Problem to work on:
Only a number is wanted: the count of lines in this listing that contain "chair".

Raw data:
————

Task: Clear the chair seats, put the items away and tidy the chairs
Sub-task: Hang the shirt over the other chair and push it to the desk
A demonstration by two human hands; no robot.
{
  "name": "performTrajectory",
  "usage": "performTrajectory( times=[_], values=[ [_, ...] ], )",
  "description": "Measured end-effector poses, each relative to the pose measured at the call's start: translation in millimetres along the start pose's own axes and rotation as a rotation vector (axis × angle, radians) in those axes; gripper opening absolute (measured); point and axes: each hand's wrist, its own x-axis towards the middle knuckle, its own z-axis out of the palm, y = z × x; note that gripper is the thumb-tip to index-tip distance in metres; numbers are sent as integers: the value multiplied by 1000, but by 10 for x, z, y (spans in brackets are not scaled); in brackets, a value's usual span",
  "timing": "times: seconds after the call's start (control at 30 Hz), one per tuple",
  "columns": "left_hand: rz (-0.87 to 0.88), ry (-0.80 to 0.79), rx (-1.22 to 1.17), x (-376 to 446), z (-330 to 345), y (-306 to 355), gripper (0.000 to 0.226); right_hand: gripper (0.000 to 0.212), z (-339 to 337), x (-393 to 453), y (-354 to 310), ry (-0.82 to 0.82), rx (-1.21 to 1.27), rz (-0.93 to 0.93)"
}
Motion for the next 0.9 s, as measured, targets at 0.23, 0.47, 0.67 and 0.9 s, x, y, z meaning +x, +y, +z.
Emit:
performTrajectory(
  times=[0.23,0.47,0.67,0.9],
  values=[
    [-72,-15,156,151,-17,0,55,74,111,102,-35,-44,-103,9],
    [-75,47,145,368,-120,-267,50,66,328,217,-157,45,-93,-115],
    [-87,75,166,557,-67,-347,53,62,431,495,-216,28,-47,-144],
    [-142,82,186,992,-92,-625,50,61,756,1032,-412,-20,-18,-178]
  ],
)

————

Final answer:
2